26 Şubat 2009 Perşembe

Tığişi Yeleğim 1

Yaklaşık 2 yıldır ne yapacağıma karar veremeden bir sürü kare motifler yapmıştım, ilk önce çanta sonra örtü derken en sonunda yelek oldu motiflerden. Toplam 74 motif ile yaptım bu yeleği. Aşağıya doğru hafif çan görüntüsü verebilmek için farklı tığlarla ördüm. Hangi sırayı kaç numara ile ördüğümü 3. resimde görebilirsiniz.


Sırada bekleyen bir tane daha yelek var, eskiden hiç sevmezdim yelekleri, demode bulurdum ama İstanbul'da kışlar hafif geçmeye başladığı için ya da tüm gün ofiste bana çok sıcak geldiği için yelekler, gömlek ve tshirt üstüne çok kullanışlı olmaya başladı.

17 Şubat 2009 Salı

Kokluyorum, Öyleyse Varım

Dün Nazo'nun Coco Chanel ile ilgili linkini görünce incik boncuktan sonra ikinci takıntım olan parfümlerle ilgili bu zamana kadar birşey yazmadığımı farkettim.
Ortaokuldan beri hergün walkman dinlemekten olduğu düşündüğüm %30'luk duyu kaybım var benim, idare ediyorum günlük hayatta ama çok kısık sesleri hayatta duymam, gözlerde bozuktu, 9 yıl önce lazer ile düzelttirdim, tüm bu arazlardan dolayı burnum yüklenmiş görevi, en son sınırda çalışıyor garibim, koklayarak yaşıyorum bir nevi, tüm anılarım koku hafızamın çevresinde dönüyor.

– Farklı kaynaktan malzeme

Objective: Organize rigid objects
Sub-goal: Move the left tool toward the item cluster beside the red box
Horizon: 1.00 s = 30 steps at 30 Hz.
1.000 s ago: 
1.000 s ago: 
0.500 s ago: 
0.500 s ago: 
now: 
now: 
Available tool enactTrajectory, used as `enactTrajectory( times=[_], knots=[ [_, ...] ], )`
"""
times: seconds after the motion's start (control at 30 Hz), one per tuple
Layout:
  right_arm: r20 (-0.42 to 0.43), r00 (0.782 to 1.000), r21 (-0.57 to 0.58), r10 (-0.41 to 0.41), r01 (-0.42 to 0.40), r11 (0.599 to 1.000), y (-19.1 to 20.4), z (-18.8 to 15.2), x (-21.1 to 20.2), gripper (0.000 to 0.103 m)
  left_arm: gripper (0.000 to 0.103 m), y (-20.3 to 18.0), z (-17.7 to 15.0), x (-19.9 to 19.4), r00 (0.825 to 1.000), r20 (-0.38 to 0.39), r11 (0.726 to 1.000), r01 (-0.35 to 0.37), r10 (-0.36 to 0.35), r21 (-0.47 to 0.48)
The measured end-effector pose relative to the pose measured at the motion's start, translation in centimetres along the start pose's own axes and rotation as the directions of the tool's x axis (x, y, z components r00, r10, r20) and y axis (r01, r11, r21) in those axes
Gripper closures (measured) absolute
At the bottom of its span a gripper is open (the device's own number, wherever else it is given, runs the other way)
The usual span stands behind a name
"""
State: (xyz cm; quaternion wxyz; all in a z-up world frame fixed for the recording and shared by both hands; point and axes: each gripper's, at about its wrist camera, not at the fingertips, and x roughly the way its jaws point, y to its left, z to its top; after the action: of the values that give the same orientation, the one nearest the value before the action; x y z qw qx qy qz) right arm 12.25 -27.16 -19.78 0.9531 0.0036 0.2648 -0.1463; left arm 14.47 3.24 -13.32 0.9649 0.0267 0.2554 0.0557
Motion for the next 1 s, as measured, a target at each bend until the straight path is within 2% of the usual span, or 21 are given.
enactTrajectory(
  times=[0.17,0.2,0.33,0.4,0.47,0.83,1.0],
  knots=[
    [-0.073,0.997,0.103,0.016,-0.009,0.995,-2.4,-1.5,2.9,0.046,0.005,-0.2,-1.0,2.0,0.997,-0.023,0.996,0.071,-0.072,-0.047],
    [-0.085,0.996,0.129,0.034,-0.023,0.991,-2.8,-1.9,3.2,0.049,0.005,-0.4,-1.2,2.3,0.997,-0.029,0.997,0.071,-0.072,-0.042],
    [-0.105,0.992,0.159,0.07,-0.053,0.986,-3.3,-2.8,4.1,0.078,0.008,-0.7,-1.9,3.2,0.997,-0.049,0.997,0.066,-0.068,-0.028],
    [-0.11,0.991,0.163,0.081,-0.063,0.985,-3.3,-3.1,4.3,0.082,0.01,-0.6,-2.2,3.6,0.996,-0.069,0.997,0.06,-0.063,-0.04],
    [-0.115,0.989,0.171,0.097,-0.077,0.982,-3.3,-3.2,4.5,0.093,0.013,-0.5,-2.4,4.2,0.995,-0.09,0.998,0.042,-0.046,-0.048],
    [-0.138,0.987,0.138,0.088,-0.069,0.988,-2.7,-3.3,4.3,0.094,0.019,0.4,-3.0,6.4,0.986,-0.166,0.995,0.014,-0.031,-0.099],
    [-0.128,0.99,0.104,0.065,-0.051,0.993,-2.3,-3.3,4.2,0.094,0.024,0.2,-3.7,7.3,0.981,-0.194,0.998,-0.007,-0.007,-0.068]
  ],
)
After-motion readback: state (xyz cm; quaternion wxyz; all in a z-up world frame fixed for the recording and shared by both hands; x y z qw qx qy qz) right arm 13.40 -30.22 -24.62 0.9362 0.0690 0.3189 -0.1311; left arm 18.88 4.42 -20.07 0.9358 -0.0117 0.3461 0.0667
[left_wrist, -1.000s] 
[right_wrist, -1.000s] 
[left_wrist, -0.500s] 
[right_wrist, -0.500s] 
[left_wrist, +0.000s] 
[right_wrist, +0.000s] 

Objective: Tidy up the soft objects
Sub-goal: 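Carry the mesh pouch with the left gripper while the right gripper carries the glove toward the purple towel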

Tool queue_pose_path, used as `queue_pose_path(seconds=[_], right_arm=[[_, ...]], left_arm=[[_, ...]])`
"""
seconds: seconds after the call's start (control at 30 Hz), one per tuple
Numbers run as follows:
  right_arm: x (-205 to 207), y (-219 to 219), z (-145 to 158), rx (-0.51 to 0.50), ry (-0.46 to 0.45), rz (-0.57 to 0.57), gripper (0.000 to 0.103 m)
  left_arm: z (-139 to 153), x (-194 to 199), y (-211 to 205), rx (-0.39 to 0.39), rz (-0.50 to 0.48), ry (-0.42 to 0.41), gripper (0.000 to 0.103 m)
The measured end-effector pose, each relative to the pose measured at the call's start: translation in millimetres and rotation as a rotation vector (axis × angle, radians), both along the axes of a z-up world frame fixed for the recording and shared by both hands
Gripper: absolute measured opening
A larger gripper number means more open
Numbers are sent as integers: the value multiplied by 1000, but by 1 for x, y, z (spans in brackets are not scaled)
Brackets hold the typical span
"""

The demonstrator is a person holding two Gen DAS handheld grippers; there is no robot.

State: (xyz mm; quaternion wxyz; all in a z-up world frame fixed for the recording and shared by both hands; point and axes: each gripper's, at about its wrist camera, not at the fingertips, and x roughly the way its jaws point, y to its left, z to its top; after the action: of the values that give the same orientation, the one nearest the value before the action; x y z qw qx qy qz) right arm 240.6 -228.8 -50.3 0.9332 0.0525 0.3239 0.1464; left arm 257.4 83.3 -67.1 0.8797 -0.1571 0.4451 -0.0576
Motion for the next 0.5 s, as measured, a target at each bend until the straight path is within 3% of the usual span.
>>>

İşe gelince kimin geldiğini kokulardan anlayabiliyorum mesela, bu sadece parfüm değil, insanların kendi kokuları içinde bir hafızam var bazen çok gerekli olduğunu düşünmesemde:)


Anılarım tanıdık kokularla birleşince o anları tekrar yaşıyormuş gibi hissediyorum, tüm ince ayrıntıları bile hatırlıyorum. Dune, Poison, Samsara, Blue Jeans, Byzance, CK One, L'eau D'Issey, Narcisse, Sun kokladığımda ya da kokusunu aldığımda beni çok mutlu eden parfümler.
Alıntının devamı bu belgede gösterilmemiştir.